▶ **Work item**
Look through the entries below and count the lines with "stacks" in them; the reply is the number alone.

Source data:
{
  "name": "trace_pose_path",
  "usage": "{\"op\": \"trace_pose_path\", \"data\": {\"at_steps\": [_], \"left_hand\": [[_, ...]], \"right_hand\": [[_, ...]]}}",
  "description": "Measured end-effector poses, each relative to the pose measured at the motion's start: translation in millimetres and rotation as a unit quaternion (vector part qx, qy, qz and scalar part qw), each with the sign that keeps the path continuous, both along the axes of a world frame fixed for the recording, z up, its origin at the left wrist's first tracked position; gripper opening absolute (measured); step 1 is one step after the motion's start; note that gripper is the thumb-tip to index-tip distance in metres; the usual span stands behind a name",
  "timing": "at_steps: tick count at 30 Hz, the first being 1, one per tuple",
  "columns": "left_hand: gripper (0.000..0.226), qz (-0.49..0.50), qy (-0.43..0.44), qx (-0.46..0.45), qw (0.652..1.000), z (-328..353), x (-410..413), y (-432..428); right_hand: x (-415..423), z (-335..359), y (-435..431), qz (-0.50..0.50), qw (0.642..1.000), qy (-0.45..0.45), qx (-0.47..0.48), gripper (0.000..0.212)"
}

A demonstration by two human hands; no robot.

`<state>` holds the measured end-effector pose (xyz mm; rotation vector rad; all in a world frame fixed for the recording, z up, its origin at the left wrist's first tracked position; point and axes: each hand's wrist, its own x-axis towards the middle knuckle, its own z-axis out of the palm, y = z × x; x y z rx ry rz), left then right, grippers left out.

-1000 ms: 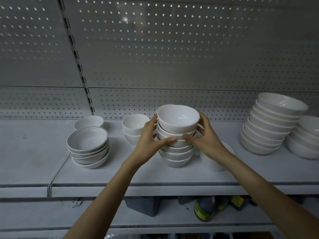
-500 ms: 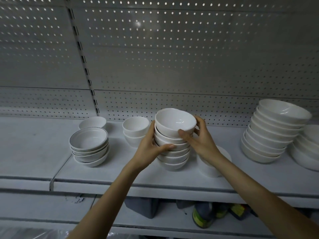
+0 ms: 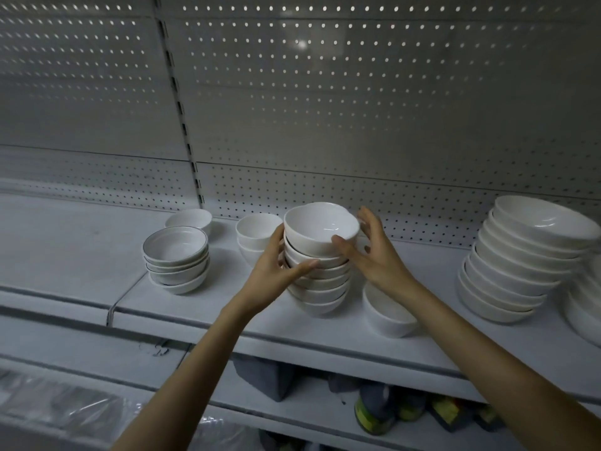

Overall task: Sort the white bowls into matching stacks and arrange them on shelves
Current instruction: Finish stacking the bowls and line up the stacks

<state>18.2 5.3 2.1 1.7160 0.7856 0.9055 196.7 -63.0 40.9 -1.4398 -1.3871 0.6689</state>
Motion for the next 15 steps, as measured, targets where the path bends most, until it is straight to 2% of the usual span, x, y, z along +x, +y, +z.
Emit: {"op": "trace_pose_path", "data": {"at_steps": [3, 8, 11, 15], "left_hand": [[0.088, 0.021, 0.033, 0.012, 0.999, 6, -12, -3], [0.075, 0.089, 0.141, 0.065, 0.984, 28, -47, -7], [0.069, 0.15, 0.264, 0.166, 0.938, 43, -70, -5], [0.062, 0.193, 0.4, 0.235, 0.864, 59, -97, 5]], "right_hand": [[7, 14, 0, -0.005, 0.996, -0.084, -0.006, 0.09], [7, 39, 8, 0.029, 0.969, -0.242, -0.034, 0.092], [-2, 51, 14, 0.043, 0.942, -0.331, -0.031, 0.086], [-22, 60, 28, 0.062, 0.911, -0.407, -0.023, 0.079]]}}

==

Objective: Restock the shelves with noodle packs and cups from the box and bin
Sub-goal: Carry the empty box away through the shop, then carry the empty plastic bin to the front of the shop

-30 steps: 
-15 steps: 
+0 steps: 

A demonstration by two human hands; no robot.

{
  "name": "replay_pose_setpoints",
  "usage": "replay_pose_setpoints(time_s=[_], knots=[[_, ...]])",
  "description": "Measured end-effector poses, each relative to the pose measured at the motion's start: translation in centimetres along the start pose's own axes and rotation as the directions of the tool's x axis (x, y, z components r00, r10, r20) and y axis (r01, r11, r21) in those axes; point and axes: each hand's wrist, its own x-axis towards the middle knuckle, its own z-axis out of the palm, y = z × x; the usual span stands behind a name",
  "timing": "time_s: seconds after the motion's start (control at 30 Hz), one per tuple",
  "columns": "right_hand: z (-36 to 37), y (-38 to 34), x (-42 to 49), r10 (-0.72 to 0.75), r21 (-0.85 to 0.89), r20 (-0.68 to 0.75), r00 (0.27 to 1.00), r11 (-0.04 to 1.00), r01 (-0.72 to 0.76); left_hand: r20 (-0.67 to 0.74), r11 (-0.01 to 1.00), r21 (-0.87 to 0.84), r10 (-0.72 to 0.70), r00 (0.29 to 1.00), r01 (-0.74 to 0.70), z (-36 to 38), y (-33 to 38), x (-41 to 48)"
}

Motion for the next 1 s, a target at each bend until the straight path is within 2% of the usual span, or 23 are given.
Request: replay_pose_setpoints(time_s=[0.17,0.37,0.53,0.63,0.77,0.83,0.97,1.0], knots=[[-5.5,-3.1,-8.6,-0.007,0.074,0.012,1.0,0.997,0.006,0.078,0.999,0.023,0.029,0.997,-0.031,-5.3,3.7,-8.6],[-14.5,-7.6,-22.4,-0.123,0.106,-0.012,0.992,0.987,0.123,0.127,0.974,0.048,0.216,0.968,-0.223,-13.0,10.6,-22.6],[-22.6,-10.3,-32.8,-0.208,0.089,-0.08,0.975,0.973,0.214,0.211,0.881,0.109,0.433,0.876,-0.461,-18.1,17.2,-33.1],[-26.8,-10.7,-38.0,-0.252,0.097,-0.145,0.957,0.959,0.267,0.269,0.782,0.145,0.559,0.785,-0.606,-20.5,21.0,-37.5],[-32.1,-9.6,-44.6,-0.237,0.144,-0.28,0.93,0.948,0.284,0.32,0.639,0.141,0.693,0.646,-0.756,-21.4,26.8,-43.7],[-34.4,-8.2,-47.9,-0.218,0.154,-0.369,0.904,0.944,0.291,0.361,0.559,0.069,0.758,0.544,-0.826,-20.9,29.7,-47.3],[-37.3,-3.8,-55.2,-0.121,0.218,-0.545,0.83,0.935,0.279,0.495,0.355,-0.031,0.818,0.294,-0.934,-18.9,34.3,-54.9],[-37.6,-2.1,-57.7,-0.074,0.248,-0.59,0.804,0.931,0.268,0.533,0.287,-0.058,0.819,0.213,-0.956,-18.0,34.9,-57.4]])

▶ **Response below**
2